Friday, September 7, 2018

After the Thin Man

After the Thin Man (W.S. Van Dyke, 1936) Follow-up to the popular The Thin Man, which took the Dashiell Hammett novel and characters and ramped up the entertainment value.  Although it has become the most popular of the series over the years (which might be due to the fact that the young and future star, but at the time MGM contract-player James Stewart is featured prominently in the cast), it suffers from a slight case of "sequelitis," with more arbitrary schtick—songs and production numbers that stick out like a milk-shake served in a speakeasy, much more attention and comic anthropomorphism attached to the dog, Asta—as well as making detective Nick Charles a perpetual lush (although there are flashes of the character's talents, as when after avoiding a low-life that has been tumbled down the stairs, he casually mentions "He has a gun under his left arm"). William Powell is an unsung, perhaps merely undersung, master of the throw-away and even though the performance is an amusing "drunk act," he manages to keep the character's thin veneer of dignity intact throughout the shenanigans, and the prim and unproper Myrna Loy lends enormous support in that regard by the obvious affection her character affords her husband.
But, still...we're talking Hammett here. Sure, "The Thin Man," the author's last novel, was lighter than the mystery-master's "The Maltese Falcon," or "The Glass Key," but the screenplay's authors, Frances Goodrich and Albert Hackett* seem to have lost some of the original's dark roots, trading mystery for naughtiness, wit for "cute." I quibble here—after all, the movie-James Bond isn't really Ian Fleming's character, either—for the movie's a solid romp—Nick and Nora investigate another disappearance,** this time the disappearance of Nora's cousin Selma's good-for-nothing husband, which not only involves low-life's, but the other end of the spectrum in Nora's unproperly prim side of the family
Hi-jinks ensue, bullets fly (and complicate things while simplifying the cast), and it all ends with the "reveal" in a room full of suspects. Van Dyke keeps the thing moving by staying out of the way—there are long, long takes where the actors do such involved business and are merely cramming as much fun into the scene as possible that they make the current cut-and-snip style of acting and film-making appear stodgy (compare this to The Tourist,*** for instance).  
It's a fine time—save for some Asian racism that curdles the proceedings for a time—and another example of showing why "they don't make 'em like they used to" is a valid argument when it comes to movie-making quality.

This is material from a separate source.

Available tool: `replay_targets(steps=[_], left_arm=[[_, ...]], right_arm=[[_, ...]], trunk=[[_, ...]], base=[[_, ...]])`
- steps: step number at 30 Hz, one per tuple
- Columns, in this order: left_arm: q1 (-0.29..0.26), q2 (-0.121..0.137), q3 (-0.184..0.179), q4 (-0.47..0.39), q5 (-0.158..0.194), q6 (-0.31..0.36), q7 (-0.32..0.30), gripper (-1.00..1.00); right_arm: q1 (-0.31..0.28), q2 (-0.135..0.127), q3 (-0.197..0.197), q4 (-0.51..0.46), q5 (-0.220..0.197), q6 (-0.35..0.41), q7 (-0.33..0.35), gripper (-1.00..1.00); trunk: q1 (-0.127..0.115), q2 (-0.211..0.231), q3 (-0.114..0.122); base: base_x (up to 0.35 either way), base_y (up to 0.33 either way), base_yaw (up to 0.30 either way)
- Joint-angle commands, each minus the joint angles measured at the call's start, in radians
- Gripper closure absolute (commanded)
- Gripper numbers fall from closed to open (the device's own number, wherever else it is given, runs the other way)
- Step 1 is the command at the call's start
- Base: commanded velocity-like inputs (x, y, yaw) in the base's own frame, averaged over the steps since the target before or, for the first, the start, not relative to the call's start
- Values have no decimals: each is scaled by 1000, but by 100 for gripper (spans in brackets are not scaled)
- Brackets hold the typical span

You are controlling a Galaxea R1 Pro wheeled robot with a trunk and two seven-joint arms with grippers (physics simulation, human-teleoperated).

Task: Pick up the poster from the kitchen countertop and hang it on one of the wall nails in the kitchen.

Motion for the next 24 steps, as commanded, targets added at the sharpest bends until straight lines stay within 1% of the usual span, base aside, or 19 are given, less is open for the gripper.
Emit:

* The pair also worked on the screenplays of Father of the Bride, Easter Parade, The Diary of Anne Frank, and It's a Wondeful Life—which, is extraordinarily impressive—all classics, all great, dense scripts.

** The first movie's disappearance was of "the thin man" of the novel's title, it didn't refer to the character of Nick Charles, at all.

*** Speaking of which, Johnny Depp and Rob Marshall are planning their own version of The Thin Man. One hopes that Depp doesn't overdo the drunk bit (as he is wont to do), and the casting of Nora will be absolutely critical.